ARLINGTON — If Taylor Swift is getting even a little bit tired, she didn’t show it.
The megastar brought the same fervor and spunk to her fifth performance on the “Eras Tour” Friday as if it were opening night. And the crowd — nearly 70,000 Swifties — matched her sky-high energy with a warm, Texas-sized welcome.
“Being back in Texas feels so good,” Swift said, drowning out screams and applause. “You’re making me feel phenomenal right now.”
The 3-hour concert was a marathon. But Swift, 33, a master of her craft and no stranger to sold-out stadiums, made night one of her three-show Arlington tour stop look like clockwork.
Word for word, a devout audience belted out a total of 44 songs spanning her 10-album discography.

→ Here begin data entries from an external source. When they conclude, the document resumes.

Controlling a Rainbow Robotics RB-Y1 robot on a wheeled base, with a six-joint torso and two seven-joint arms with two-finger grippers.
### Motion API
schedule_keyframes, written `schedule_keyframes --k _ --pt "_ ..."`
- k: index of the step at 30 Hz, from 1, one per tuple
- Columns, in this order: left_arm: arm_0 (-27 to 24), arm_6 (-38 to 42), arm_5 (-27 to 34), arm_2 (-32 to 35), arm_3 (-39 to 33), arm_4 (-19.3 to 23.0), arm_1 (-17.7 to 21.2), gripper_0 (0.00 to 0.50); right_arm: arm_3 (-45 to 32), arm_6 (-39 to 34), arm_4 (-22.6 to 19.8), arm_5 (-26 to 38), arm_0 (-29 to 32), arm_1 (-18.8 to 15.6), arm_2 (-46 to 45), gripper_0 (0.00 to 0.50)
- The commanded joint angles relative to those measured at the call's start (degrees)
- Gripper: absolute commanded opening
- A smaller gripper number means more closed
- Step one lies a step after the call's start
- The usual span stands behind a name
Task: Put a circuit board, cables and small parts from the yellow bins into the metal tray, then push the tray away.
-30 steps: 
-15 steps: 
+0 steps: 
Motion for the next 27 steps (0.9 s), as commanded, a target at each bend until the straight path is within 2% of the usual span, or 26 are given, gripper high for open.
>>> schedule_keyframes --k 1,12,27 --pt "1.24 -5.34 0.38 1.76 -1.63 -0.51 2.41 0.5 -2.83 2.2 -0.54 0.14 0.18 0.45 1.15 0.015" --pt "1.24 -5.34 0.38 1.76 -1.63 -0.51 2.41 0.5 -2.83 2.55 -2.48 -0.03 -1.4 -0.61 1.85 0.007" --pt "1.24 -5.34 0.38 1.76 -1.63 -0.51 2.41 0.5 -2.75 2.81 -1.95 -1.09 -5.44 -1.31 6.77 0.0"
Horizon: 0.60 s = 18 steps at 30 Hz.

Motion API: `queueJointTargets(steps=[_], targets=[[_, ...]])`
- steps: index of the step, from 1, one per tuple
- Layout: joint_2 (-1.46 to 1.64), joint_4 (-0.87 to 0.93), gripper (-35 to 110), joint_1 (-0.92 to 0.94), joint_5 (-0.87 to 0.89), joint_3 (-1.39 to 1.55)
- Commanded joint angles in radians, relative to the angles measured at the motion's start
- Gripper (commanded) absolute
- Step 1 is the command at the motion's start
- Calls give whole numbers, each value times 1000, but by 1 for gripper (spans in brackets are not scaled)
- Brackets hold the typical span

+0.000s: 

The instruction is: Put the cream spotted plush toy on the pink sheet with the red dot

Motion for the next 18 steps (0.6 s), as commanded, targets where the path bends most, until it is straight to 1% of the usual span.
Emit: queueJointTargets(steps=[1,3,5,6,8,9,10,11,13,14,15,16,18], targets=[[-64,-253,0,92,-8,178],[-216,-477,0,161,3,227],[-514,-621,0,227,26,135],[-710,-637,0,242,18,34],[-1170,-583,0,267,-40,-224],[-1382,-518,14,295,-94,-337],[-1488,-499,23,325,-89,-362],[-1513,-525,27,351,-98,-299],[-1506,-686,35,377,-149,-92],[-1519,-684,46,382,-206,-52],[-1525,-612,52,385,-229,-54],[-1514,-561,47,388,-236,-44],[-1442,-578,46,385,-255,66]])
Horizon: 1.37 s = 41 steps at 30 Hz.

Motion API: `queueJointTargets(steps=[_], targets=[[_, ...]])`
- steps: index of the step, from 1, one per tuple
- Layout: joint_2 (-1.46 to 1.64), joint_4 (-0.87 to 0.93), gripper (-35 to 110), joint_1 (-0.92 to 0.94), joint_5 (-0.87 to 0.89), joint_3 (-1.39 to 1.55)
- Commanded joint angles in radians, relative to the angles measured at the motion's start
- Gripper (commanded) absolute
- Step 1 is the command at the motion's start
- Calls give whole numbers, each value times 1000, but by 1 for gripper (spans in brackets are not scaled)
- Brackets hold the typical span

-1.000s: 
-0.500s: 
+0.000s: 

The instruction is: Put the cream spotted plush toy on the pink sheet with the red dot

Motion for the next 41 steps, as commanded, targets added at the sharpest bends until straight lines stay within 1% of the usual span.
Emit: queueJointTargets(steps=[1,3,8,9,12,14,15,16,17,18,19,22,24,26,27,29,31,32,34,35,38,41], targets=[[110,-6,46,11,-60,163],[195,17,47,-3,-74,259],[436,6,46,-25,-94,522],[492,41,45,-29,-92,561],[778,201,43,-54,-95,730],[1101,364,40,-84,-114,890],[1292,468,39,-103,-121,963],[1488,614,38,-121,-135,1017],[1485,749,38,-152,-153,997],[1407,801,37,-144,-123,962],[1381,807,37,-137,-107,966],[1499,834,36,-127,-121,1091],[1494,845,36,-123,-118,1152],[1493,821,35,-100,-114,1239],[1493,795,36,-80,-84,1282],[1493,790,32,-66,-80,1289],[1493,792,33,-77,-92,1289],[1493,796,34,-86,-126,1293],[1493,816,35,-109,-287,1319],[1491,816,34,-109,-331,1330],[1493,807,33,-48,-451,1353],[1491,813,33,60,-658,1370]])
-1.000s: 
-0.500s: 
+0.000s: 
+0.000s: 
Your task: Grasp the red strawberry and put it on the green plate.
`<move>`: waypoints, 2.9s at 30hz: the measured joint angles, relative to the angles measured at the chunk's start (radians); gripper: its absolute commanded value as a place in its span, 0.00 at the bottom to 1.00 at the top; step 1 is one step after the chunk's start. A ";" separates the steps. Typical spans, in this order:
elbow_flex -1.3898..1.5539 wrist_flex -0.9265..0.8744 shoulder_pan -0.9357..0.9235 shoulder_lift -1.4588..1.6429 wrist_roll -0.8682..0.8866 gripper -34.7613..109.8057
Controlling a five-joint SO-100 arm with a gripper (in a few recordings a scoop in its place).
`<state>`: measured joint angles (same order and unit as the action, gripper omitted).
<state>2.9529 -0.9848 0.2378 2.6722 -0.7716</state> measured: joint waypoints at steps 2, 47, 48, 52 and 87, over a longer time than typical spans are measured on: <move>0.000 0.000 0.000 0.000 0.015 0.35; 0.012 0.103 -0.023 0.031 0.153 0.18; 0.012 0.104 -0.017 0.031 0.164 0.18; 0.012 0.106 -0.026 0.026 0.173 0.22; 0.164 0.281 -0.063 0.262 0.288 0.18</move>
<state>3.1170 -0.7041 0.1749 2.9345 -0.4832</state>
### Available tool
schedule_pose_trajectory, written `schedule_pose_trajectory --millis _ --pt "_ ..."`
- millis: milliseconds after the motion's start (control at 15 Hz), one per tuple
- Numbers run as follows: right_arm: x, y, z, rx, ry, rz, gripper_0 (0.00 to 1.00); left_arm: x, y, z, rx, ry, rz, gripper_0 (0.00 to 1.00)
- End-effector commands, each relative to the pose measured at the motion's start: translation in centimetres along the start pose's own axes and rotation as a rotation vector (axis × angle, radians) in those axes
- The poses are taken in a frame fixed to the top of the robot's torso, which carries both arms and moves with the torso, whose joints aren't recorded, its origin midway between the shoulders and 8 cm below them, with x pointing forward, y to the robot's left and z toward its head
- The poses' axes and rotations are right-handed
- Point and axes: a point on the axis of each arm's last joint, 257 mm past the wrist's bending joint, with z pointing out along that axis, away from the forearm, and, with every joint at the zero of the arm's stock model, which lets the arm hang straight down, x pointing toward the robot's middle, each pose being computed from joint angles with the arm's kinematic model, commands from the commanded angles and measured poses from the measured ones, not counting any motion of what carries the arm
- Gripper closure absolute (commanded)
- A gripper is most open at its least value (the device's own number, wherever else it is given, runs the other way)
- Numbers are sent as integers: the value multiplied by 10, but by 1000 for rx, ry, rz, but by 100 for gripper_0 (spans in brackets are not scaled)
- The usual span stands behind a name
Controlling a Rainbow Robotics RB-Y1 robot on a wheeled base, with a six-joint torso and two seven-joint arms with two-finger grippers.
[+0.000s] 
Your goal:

Three of those albums have arrived since Swift’s “Lover Fest” tour was canceled in 2021 because of the COVID-19 pandemic. Swift has also rerecorded two older albums.
“It makes me feel like we have something more going on here because of how long we have been hanging out and singing in groups together and dancing in groups together,” she said.
Halfway through the whimsical third act “Evermore,” set in an evergreen forest, Swift paused, looked over her moss-covered piano and took out her earpiece to listen to the roaring fans before mouthing, “Oh, my God.
“I love this crowd,” she said. “I love this crowd.”
Swift has kept fans guessing what each night’s set list will bring by weaving “secret songs” into her shows. On Friday, she swapped out “invisible string” for “the 1″ from 2020′s folklore before launching into acoustic renditions of “Sad Beautiful Tragic” from Red, her award-winning rerecorded album, and “Ours” off Speak Now.
“Let it be said about the ‘Eras Tour’: We’re tricksy,” Swift said.
For attendees, the journey to get there was trouble, trouble, trouble: Some waited in snaking lines, others shelled out hundreds to thousands to secure their spots. All fought ticketing meltdowns and chaotic concert traffic.
But fans’ woes faded as AT&T Stadium transformed into their temple and Swift made her first concert appearance in North Texas since 2018, complete with upwards of a dozen bejeweled costume changes. Swifties came decked in their own blinged-out outfits, including recreations of her best-known looks and homages to her country music roots in the form of bedazzled cowboy hats and boots.
Gilliana Taylor, 19, traveled from New York for the show Friday. She donned a glittery pink dress and halo — a play off Swift’s lyric “angels roll their eyes” from the pop hit “Cruel Summer.”
“All of her songs are things I’ve gone through in my own life, so it feels like we’ve grown up together,” she said. “She’s always been there for me like a big sister. This is a really emotional night.”
Jasmine Smith drove from Oklahoma City. To Smith, Swift’s prevailing message is empowerment.
“Growing up, liking Taylor Swift was the thing you were made fun of for,” Smith, 25, said. “As I’ve gotten older … it’s more, ‘I can come into myself and I am who I am.’”
The show was an immersive experience. Fans were blanketed with sheer white confetti to realize a line — “I still remember the first fall of snow” — from “All Too Well” off Red. During “Bad Blood,” an angsty number about betrayal and soiled relationships, flames shot up from the stage.
Swift threw a hat and guitar pick into the audience, to the delight of those close to the stage. Strutting the entirety of the converted football field, she made sure to show love to the rest of the arena, too. During one of her early songs from Speak Now, she scanned the crowd — even in the nosebleeds — while singing, “I was enchanted to meet you.”
Swift closed the show with seven tracks from her most recent release, Midnights. The audience erupted as she bowed.
“Arlington, you have been the crowd of dreams,” she said.
Opening acts included Plano-born Gayle Rutherfurd, better known as GAYLE, who closed her short but amped-up set with her social media track turned breakthrough hit “abcdefu.”
She was followed by indie pop band MUNA, which dedicated one of its final songs, “I Know A Place,” to the queer and transgender community as the jumbo screen behind the band lit up in shades of pink, white and blue.